Avrupa savunması için yük paylaşımının ötesi

Batı ittifakının lideri ABD’nin bu görevden kendisini azletmesi, sadece AB’ye “artık kendi savunman için sorumluluk al” demekle de kalmıyor. NATO içinde yük paylaşımı konusu zaten uzunca bir süredir ABD’nin gündemindeydi ve GSYİH’nın %2’si oranında savunma harcaması yapma hedefi 2014 yılında kararlaştırılmıştı. Trump bu oranı %5’e çekme çağrısında bulundu ki Avrupa’nın ekonomik durgunluk içinde, yeşil ve dijital dönüşümleri gerçekleştirme sancıları yaşadığı bir dönemde geçekçi bir hedef olduğunu söylemek çok zor. Bir yandan da haklılık payı var. Avrupa kimseye muhtaç olmadan savunmasını gerçekleştirecekse bunun önemli bir boyutunu artan savunma harcamaları oluşturacak. Avrupa’nın ortak bir savunma sektörü yaratması yapılacak yatırımların çok daha verimli olmasını sağlasa da, henüz böyle bir ortak kapasitesinin oluşturulması mümkün gözükmüyor. Ancak iş harcama ile bitmiyor. Büyük bir askerî kapasiteniz olsa da, ortak bir dış ve güvenlik politikası vizyonu olmadan bunun ortak amaçlara kanalize edilmesi söz konusu değil.

Avrupa’nın en önemli sorununun, ABD’den bağımsız olarak güvenliğini sağlama ve savunma kapasitesine sahip olmaması olduğunu söylemek mümkün. Bu durum uzun yıllar aslında savunma bütçelerine daha az pay ayrılmasını sağlayan bir avantaj iken bir dezavantaja dönüştü. NATO’nun sağlamış olduğu kolektif savunma kapasitesinin yerini alacak bir AB savunma boyutu oluşturmak ya da NATO içinde ABD’nin oynadığı rolün ve askerî kapasitesinin Avrupalı üyelerce ikame edilmesini sağlamak ekonomik durgunluğun olduğu koşullarda oldukça zor gözüküyor. ABD askerlerinin Baltık ülkelerinden çekilebileceği açıklamaları da Avrupa’nın Ruslara karşı savunmasız kalması senaryolarını gündeme getiriyor.

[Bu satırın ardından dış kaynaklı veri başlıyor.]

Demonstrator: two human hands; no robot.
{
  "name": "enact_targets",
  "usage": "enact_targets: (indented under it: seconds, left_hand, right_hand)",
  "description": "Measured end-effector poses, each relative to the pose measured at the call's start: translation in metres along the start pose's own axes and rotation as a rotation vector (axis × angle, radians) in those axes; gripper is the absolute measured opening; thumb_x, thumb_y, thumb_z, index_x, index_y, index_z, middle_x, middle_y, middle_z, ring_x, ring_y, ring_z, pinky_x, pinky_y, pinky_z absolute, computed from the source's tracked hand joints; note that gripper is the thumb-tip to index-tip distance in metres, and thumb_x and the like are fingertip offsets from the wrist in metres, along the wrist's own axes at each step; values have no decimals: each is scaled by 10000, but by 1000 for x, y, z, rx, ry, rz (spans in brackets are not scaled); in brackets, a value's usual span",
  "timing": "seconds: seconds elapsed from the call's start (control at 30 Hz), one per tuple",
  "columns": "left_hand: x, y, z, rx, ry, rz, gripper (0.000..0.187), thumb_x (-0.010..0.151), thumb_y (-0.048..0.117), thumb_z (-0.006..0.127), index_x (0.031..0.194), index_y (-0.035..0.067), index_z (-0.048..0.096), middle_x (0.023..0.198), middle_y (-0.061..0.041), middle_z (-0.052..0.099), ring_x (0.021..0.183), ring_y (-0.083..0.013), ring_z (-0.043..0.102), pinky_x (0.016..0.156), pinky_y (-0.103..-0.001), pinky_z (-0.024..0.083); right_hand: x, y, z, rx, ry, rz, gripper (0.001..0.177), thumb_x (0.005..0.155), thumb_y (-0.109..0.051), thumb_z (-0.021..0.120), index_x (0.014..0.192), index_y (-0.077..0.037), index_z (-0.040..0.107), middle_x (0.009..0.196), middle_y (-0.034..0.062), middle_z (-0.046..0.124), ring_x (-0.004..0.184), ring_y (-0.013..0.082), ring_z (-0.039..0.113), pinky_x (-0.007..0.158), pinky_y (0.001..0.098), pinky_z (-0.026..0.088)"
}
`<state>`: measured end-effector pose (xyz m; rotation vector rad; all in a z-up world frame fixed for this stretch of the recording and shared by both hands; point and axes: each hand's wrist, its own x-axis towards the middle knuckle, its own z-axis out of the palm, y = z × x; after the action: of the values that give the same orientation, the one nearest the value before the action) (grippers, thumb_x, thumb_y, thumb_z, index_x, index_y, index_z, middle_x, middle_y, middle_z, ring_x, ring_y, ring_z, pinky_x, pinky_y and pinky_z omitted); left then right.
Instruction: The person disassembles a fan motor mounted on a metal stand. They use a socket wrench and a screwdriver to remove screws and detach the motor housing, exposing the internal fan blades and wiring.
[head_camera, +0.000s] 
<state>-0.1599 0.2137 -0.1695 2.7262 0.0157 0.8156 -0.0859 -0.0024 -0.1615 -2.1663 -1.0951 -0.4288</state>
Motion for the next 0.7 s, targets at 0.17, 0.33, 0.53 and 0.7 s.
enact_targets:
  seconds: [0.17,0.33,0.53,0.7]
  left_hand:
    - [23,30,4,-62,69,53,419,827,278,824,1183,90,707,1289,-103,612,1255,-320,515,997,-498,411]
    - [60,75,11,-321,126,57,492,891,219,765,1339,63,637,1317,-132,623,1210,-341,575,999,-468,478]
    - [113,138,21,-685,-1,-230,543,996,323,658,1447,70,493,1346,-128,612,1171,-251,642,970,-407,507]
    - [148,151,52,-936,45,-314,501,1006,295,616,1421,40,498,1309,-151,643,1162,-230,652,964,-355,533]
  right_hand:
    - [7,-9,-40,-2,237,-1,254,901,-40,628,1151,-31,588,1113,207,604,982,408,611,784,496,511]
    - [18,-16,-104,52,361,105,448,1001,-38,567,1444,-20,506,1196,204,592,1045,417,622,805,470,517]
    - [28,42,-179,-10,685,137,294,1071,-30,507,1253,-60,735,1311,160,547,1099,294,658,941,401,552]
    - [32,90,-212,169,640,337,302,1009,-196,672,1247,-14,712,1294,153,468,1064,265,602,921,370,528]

AB’nin ABD’den bağımsız güvenlik sağlama arayışları

Avrupa Birliği ve öncesinde Avrupa Topluluğu (AT) döneminde de Avrupa’nın yararının her zaman ABD ile ortak olmayacağı, ABD’nin tek taraflı politikalarının Avrupa’ya zarar verebileceği ve bu sebeple Avrupa’nın da kendi dış ve güvenlik kimliğini oluşturması gerektiğinin farkına varılmıştı.

1954 yılında rafa kaldırılan Avrupa Savunma Topluluğu projesi sonrasında kurucu altı ülke bölgesel bütünleşmenin ekonomik süreç üzerinden ilerleyeceği konusunda mutabık kalmıştı. 1960’lı yılların çalkantıları, ABD’nin Vietnam Savaşı ve Bretton Woods sisteminin çöküşü gibi gelişmelerle AT yeniden bir siyasi işbirliğini adım adım geliştirmeyi gündemine almıştı. Ancak bu kimliğin Avrupa’nın ortak değer ve hedeflerini yansıtmasının ötesinde NATO’ya alternatif olmayacağının altı çizilmişti. 1980’lerde Fransa’nın liderliğinde Batı Avrupa Birliği’nin aktive edilmesi yoluyla Avrupa savunmasının canlandırılması hedeflenmişti. AB’nin Atlantikçi üyesi Birleşik Krallık ve Avrupacı üye Fransa 1998 St Malo Zirvesinde bir uzlaşıya varmış ve bunun sonucunda insani yardım, kurtarma, çatışma önleme, barışı koruma, askerî kriz yönetimi, barış sağlama, askerî yardım, çatışma sonrası istikrar sağlama gibi sınırlı amaçlar için konuşlandırılabilecek bir askerî birimin oluşturulmasına karar verilmişti. Bunun için NATO’nun varlıkları ve imkânlarından faydalanılması ve AB’nin bu inisiyatifinin NATO’nun yerini almayacağı ve NATO’nun AB üyesi olmayan Türkiye gibi ülkelere karşı ayrımcı olmayacağı da eklenmişti.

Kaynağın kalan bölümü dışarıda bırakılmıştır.